British Bank Fights U.S. Charges of Dealing With Iran

Standard Chartered's London headquarters. Sang Tan/Associated PressStandard Chartered’s London headquarters.

LONDON — Standard Chartered, the British bank accused of covering up billions of dollars of sanctions-busting transactions with Iran, has come out fighting against the allegations.

In the court of public opinion, banks these days are assumed to be guilty until proven innocent, a perception reinforced by a sorry procession of banking executives mumbling excuses for transgressions that fueled the financial crisis and distorted supposedly free markets.

There were no excuses from Standard Chartered, however, on Monday after the New York State Department of Financial Services claimed that the bank’s alleged illicit dealings had left the U.S. financial system “vulnerable to terrorists, weapons dealers, drug kingpins and corrupt regimes.”

Instead, the bank said it “strongly rejects” the position taken by the state’s top banking regulator and denied any dealings linked to terrorists, insisting it had ceased all new business with Iranian customers five years ago.

My colleague Jessica Silver-Greenberg provides a full account of the allegations against Standard Chartered and the bank’s response.

But whatever the outcome of investigations of the alleged money-laundering at the bank, the charges against Standard Chartered have reignited another debate that focuses not on banks, but on the extra-territorial reach of U.S. legislation.

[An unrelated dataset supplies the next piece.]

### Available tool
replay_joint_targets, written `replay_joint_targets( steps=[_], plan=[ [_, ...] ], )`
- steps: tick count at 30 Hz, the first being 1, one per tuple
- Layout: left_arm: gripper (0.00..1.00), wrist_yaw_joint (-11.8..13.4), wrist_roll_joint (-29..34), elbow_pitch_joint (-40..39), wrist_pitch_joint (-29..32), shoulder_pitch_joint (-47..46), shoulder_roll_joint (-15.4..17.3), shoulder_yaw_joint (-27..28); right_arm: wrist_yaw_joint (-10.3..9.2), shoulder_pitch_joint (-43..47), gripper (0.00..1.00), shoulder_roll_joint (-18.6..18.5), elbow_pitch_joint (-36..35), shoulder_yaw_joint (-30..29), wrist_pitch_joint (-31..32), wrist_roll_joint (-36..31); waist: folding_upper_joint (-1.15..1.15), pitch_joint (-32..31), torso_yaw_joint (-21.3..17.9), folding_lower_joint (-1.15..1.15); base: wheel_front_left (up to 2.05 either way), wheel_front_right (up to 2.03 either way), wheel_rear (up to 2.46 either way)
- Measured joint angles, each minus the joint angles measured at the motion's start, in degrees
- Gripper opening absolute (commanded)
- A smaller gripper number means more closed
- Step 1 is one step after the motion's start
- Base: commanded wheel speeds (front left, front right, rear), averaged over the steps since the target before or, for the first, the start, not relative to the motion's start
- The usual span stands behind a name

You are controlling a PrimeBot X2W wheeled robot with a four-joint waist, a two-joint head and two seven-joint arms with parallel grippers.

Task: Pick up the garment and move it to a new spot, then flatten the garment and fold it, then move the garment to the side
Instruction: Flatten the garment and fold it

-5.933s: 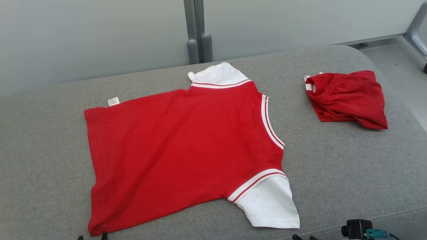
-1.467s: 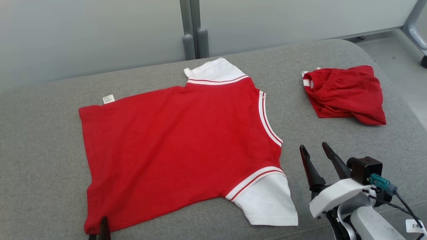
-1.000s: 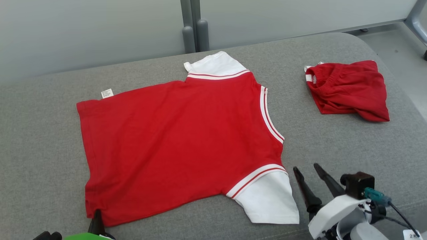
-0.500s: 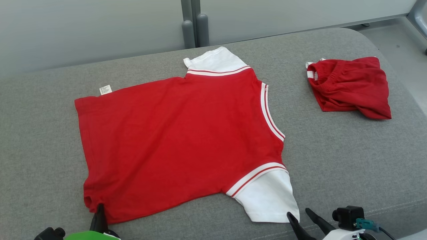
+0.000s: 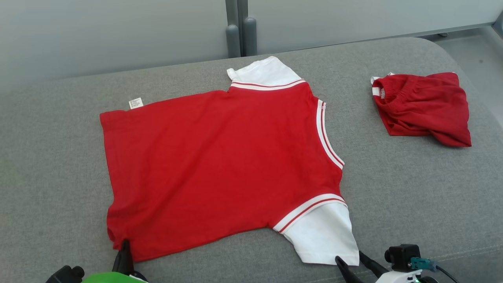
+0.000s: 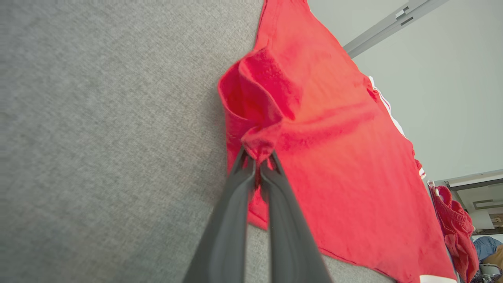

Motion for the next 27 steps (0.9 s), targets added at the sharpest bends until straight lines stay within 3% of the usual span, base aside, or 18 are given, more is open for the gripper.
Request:
replay_joint_targets(
  steps=[1,2,4,5,15,27],
  plan=[
    [0.0,0.04,0.0,0.0,-0.05,0.03,0.0,0.14,0.05,-0.08,0.4,0.13,0.48,0.23,0.05,0.05,0.0,-0.24,0.21,0.0,0.0,0.0,0.0],
    [0.0,0.04,0.0,0.0,-0.07,0.05,0.0,0.26,0.08,-0.13,0.25,0.23,0.68,0.27,0.05,0.16,0.0,-0.32,0.27,0.0,0.0,0.0,0.0],
    [0.0,0.04,0.0,-0.01,-0.07,0.08,0.0,0.43,0.53,-0.15,0.11,0.56,1.05,0.16,0.05,1.2,0.0,-0.43,0.28,0.0,0.0,0.0,0.0],
    [0.0,0.04,0.0,-0.01,-0.07,0.08,0.0,0.43,0.53,-0.15,0.0,0.56,1.05,0.16,0.05,1.2,0.0,-0.43,0.28,0.0,0.0,0.0,0.0],
    [0.0,0.13,-0.01,-0.32,-0.56,0.38,0.0,0.94,1.15,-1.13,0.0,1.25,1.13,-0.38,-0.04,3.52,0.0,-1.37,-0.65,0.0,0.0,0.0,0.0],
    [0.0,0.03,0.43,-4.7,-1.25,0.3,0.07,2.79,2.07,-3.75,0.0,1.58,-8.81,-2.15,-0.2,12.03,0.0,-1.94,-1.41,0.0,0.0,0.0,0.0]
  ],
)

Allister Heath, writing on Tuesday at the London-based City A.M., said there was no defense for wrongdoing by any British bank operating on Wall Street that broke U.S. law. But he warned of the threat of further extending the reach of U.S. law.

“There is a risk otherwise of extreme extra-territoriality and of the U.S. imposing its foreign policy on every single foreign company that has dealings with any U.S. citizen, let alone that has U.S. operations,” Mr. Heath wrote.

He even suspected a hidden motive in the Standard Chartered affair. “It will also fuel fears … that the U.S. has it in for the U.K. and that it is now trying to put the City back in its place.”

The charges may also prompt a re-examination of the scope and utility of sanctions against Iran.

Like the United States, the European Union has its own strict sanctions against financial dealings with Iran. The measures have been put in place in the absence of wider international consensus within the United Nations Security Council on using sanctions to halt Iran’s perceived efforts to pursue a nuclear bomb-making capability.

The sanctions issue is nevertheless a much hotter public issue in the United States than among Europeans, even inserting itself into the 2012 presidential election campaign.

Jennifer Rubin, a conservative American blogger, accused the Obama administration of belatedly rushing though fresh Iran sanctions at the end of last month primarily in response to the success of a visit to Israel by Mitt Romney, the Republican contender.

There is also an active American lobby in favor of pressing foreign companies to cut remaining ties with Iran.

Standard Chartered was itself among the targets of a “name and shame” campaign by United Against Nuclear Iran (U.A.N.I.), a non-profit group headed by Mark Wallace, a former U.S. ambassador to the United Nations.

U.A.N.I., which gave Standard Chartered a clean bill of health in May after it pulled out of Iran, returned to the attack on Monday by saying the penalties the bank now faced in the light of the latest allegations “should serve as notice to all entities and financial institutions that they will be held accountable for their business with such an unscrupulous regime.”

The pro-sanctions lobby can certainly argue that the measures against Iran are having an impact. The Iranian currency, the rial, is in free fall as the country braces for a fresh devaluation brought on by the economic restrictions.

But will the economic hardships of the Iranian people encourage the regime to change track on the nuclear issue?

Leon Panetta, the American secretary of defense, has insisted sanctions against Iran were working, even if “the results of that may not be obvious at the moment.”

Iran regards the U.S.-led sanctions as illegal and the Tehran Times recently accused Washington of “heavy-handed bullying” of other countries that were harming their own interests by joining its sanctions regime.

Innocent or guilty, the last thing Standard Chartered needs right now is sympathy from Tehran.